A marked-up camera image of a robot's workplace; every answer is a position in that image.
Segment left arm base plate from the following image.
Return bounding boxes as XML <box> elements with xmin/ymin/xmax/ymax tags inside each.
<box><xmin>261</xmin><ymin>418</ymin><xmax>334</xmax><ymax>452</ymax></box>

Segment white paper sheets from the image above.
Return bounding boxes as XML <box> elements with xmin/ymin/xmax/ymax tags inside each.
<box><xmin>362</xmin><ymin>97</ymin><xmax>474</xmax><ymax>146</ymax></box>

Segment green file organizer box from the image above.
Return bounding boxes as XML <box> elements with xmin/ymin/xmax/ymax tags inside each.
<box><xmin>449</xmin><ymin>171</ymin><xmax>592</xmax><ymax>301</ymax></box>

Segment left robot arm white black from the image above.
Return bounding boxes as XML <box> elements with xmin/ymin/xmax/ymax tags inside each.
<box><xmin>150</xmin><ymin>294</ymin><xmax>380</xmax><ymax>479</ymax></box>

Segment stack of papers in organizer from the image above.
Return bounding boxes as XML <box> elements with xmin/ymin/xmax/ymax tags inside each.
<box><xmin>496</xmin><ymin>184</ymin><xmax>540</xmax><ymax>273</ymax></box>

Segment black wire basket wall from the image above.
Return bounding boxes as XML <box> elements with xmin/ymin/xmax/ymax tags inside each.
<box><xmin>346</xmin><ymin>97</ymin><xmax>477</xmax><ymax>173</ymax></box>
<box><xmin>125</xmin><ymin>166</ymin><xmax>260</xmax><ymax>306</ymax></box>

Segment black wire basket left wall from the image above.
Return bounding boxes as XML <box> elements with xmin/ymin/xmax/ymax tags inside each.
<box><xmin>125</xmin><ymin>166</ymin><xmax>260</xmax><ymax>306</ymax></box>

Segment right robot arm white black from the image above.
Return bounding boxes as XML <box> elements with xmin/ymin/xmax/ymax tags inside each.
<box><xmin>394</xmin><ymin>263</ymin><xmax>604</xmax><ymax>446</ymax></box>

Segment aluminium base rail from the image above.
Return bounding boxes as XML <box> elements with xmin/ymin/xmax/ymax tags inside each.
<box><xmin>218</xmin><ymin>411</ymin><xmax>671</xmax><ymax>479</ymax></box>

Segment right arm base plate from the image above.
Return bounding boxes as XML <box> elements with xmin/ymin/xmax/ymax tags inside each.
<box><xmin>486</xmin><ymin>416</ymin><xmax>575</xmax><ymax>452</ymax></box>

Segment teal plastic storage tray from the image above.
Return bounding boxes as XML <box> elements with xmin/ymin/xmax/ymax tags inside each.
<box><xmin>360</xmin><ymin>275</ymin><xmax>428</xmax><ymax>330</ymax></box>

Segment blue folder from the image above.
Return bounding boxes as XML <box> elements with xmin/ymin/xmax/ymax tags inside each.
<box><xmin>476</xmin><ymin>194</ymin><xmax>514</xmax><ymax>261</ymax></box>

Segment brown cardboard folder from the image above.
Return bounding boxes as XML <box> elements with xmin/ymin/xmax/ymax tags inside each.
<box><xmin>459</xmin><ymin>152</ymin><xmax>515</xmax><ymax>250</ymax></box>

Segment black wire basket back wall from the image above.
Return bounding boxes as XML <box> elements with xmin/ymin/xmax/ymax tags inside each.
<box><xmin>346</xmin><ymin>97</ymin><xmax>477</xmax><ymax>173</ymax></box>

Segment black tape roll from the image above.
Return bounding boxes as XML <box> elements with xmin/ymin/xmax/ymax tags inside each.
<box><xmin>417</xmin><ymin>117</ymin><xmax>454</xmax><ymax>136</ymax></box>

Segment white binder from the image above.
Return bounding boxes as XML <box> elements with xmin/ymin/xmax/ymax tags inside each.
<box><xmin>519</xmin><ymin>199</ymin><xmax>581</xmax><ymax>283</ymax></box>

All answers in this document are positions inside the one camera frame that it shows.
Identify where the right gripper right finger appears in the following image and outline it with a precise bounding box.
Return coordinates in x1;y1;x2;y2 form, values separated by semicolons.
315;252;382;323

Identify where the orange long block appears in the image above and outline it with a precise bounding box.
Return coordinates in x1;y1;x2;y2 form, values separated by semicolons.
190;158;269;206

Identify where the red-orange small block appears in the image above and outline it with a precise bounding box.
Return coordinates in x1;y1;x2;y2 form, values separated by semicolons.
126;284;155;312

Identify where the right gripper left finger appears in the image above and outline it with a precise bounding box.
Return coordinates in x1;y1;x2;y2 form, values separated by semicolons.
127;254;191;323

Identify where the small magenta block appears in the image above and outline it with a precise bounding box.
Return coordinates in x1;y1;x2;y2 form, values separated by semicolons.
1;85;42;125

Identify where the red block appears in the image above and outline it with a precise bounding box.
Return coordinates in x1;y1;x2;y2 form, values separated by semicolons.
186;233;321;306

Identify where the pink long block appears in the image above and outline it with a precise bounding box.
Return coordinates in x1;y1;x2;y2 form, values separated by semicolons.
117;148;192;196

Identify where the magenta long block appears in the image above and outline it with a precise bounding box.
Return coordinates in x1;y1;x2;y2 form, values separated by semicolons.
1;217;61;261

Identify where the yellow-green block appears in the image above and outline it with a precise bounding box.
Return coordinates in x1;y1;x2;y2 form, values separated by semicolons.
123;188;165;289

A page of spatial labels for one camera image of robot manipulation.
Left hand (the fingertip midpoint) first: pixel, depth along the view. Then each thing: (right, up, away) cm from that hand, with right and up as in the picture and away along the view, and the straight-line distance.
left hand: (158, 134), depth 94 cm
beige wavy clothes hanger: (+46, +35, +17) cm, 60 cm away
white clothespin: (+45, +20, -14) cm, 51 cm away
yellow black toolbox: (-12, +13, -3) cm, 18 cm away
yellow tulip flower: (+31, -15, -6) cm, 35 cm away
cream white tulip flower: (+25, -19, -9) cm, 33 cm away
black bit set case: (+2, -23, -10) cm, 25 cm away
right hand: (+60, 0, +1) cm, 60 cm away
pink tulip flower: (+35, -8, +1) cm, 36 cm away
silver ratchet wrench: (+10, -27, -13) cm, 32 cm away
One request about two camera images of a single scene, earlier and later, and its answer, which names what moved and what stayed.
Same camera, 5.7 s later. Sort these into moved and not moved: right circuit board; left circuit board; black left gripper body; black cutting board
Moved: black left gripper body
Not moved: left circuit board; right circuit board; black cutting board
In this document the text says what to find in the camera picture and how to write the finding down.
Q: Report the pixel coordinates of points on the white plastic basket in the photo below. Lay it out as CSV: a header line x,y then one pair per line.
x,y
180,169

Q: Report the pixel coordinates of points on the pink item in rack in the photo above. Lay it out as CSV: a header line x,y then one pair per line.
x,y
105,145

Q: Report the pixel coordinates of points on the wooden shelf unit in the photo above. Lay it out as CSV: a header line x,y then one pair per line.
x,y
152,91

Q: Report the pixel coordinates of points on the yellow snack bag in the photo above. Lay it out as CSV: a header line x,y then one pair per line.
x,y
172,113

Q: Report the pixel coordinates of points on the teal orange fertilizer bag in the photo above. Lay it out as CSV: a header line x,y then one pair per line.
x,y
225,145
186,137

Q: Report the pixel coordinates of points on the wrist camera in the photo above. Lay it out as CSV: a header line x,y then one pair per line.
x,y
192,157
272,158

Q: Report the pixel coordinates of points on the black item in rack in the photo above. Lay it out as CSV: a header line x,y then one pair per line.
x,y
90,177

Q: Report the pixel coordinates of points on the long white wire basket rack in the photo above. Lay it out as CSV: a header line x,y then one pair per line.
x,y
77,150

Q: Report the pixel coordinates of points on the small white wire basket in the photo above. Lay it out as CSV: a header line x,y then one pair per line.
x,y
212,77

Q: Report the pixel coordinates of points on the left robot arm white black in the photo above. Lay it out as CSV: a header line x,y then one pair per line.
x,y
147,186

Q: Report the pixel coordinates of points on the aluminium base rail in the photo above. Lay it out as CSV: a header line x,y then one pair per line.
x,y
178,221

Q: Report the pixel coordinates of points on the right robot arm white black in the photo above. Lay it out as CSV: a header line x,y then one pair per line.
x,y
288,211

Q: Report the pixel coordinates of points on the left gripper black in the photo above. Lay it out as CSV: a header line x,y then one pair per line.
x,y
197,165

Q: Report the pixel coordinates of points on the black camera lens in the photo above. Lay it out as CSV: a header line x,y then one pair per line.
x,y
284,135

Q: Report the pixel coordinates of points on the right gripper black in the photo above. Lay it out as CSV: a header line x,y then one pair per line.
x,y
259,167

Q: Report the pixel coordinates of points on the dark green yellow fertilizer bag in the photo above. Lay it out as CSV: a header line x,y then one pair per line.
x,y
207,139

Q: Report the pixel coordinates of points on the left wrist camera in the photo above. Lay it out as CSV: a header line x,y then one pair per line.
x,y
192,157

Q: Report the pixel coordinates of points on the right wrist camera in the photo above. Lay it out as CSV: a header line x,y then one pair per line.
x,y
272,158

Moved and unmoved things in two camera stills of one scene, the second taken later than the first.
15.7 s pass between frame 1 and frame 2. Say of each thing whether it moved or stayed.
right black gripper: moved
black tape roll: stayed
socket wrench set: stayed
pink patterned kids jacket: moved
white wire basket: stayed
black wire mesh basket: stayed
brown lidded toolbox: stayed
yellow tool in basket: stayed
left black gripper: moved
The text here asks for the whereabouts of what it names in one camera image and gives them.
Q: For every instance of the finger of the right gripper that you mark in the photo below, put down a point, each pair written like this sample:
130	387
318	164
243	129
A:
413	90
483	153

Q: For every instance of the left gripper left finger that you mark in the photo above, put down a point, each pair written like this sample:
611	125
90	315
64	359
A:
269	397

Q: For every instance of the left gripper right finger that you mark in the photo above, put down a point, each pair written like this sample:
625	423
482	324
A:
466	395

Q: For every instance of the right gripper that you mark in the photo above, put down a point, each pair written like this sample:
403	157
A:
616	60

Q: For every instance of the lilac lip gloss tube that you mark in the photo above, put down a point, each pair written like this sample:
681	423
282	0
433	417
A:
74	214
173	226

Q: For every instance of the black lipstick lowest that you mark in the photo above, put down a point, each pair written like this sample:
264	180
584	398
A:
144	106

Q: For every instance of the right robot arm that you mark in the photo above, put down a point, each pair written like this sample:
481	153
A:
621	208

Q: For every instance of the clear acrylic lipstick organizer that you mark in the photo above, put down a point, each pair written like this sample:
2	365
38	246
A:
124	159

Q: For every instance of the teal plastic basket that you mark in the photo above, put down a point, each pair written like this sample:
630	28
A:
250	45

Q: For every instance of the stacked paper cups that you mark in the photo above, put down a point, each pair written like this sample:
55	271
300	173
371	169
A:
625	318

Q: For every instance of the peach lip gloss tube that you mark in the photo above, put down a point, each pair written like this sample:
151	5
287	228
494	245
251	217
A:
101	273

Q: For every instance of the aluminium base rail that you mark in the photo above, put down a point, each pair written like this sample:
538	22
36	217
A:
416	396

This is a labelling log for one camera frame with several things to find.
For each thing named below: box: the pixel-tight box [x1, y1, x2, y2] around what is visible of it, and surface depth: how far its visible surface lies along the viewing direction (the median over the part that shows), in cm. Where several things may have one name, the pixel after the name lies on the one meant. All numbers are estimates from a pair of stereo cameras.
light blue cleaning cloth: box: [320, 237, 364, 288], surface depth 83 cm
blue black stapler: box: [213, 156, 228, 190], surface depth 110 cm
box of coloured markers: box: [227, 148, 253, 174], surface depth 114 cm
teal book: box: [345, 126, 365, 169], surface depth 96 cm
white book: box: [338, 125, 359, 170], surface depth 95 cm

— Aim of the exercise —
Among the lines above, count those containing the word "stayed" and give nothing but the result.

— Task response —
8